This article was originally posted in 2018, on an earlier version of this site.

"The sky is falling, the sky is falling!"

It's probable that if you have spent any time around Americans, you know the story of Chicken Little. If you have spent more time around the English and their commonwealth ilk, you probably know the story better as Henny Penny. If you do not, here is a quick summary: a small anthropomorphic farm bird named either Chicken Little or Henny Penny is struck on the head by a falling acorn and then begins to share the experience loudly and excitedly with everyone. Of course the experience is not "an acorn hit me in the head," but instead the entire sky is crashing down and everyone is in jeopardy.

In IT, this is a weekly, if not daily, occurrence. Issues get magnified exponentially on a strangely frequent basis. Here are some of my favorites (possibly made up), with their translations:

  • Reported Problem: "NOBODY CAN PRINT!"
  • Possibly Real Problem: "I hit the print button and nothing happened, and then I hit it four more times and nothing happened."
  • Culprit: "I have not printed anything since last week when I was on the 23rd floor and forgot to change my printer back to the one outside my office. There's now a printer on 23 spitting out the remainder of the combined 305 pages I printed since I did it 5 times."

  • Reported Problem: "Everyone's complaining about the website being slow!"
  • Possibly Real Problem: "I'm at an airport for a layover in Guam and I tried to pull up our website."
  • Culprit: "I'm tethered to my satellite phone and also trying to stream netflix and spotify while watching a youtube video and then tried to pull up the website."

  • Reported Problem: "I have not been able to get my voicemail for weeks!"
  • Possibly Real Problem: "I forgot my voicemail password 3 days ago."
  • Culprit: "I forgot my voicemail password 3 days ago."

  • Reported Problem: "A hacker sent a dirty email using my email account!"
  • Possibly Real Problem: "I got drunk at happy hour and sent a dirty email to the colleague I'm infatuated with."
  • Culprit: Booze and bad decisions.

In all of these situations, the sky is falling for the reporter. I feel sorry for that last person, but we all know that John has a thing for Amy in the UX group, that this was the last straw and now she will be reporting him to HR.

For the others, though, the problem as reported and the problem in reality are a matter of perception; or as Obi-wan said: "you're going to find that many of the truths we cling to depend greatly on our own point of view."

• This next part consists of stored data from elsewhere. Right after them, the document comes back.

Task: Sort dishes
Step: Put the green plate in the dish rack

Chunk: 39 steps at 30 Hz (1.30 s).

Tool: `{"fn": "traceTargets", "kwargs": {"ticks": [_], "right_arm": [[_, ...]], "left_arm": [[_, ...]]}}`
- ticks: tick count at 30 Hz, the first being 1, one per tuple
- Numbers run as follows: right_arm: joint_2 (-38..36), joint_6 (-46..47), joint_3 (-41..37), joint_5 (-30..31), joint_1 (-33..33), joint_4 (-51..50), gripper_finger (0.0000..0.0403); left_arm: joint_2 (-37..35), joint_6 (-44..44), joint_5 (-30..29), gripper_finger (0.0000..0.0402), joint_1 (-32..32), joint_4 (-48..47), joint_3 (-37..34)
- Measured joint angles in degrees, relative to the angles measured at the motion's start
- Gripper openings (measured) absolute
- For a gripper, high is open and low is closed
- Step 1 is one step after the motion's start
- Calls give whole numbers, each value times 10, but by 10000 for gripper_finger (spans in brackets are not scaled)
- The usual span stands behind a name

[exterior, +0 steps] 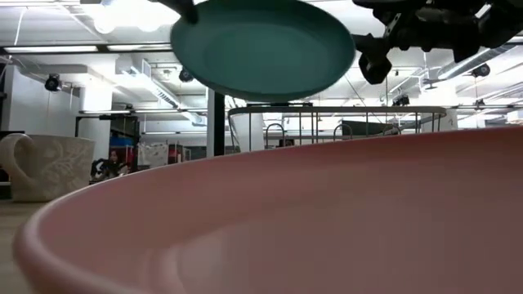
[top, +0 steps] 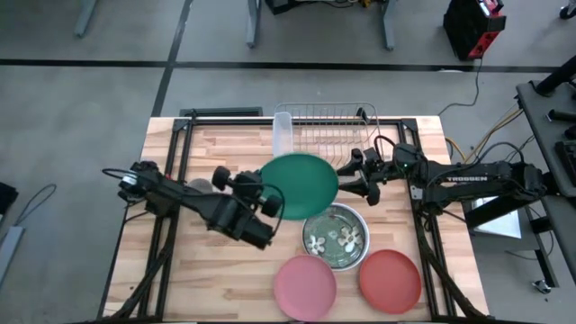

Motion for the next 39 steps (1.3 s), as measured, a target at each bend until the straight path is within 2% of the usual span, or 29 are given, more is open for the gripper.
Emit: {"fn": "traceTargets", "kwargs": {"ticks": [6,12,16,19,20,24,28,31,35,39], "right_arm": [[2,-59,0,46,0,2,239],[2,-112,0,56,0,1,201],[-12,-152,0,69,-2,-1,121],[-28,-192,0,100,-3,-17,36],[-34,-212,0,104,-4,-22,25],[-59,-299,0,87,-4,-31,23],[-72,-341,0,51,-2,-36,23],[-80,-346,0,19,-2,-23,23],[-83,-348,2,27,1,-16,23],[-79,-357,2,42,0,-14,23]], "left_arm": [[41,75,-57,0,9,8,90],[77,136,-71,2,9,6,183],[104,169,-69,28,7,12,246],[125,194,-51,66,2,18,293],[133,204,-41,80,1,20,309],[153,284,18,141,0,48,359],[155,359,49,187,2,140,340],[161,380,40,208,5,161,339],[170,397,18,205,5,175,338],[180,403,-9,159,6,180,338]]}}
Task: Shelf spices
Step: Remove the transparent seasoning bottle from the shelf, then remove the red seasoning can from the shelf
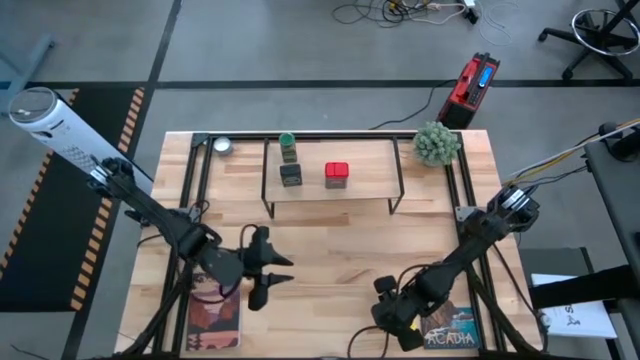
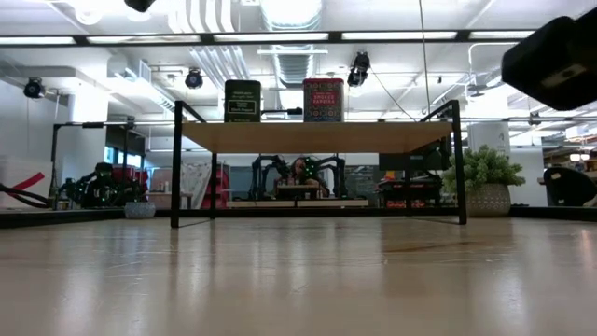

Customer service and client relationships demand empathy from us. They require us to think like the person we need to help in order to handle relating the solution to the problem in a manner that is at once honest and truthful but also direct.

  • Reported Problem: "NOBODY CAN PRINT!"
  • Real Problem: "I've got to get on a plane in 3 hours with this contract for the client to sign and I have to leave for the airport in 15 minutes. I'm already mad at myself because the corrections took so long and I'm tired and frustrated."
  • Reported Problem: "Everyone's complaining about the website being slow!"
  • Real Problem: "I'm on my way to China where I have to demo this to a potential investor and I can't demonstrate our eCommerce capabilities!"

  • Reported Problem: "I have not been able to get my voicemail for weeks!"
  • Real Problem: "I can't remember my password and there may be an important message from my ex's lawyer about our custody agreement in there."

  • Reported Problem: "A hacker sent a dirty email using my email account!"
  • Real Problem: Still booze and bad decisions.

Once we understand the real problem, then it becomes easier to empathize with the situation, and therefore the person. For all of these people, the sky is falling. There is a situation that lies beneath the surface of the technical issue that is driving the person to amplify their own need in an attempt to raise the urgency for the people that might resolve it.

Driving to the core of what is motivating a person to inflate the urgency of their own issue allows for empathy with the situation, which can help de-escalate it even if the situation itself is unsolvable, such as it probably would be for our friend with the layover in Guam or for John, who desperately wishes he had never sent that email.

That, my friends, is why I love Chicken Little: for helping me understand that when someone starts screaming the sky is falling, getting to the core of why they think so often provides a better resolution.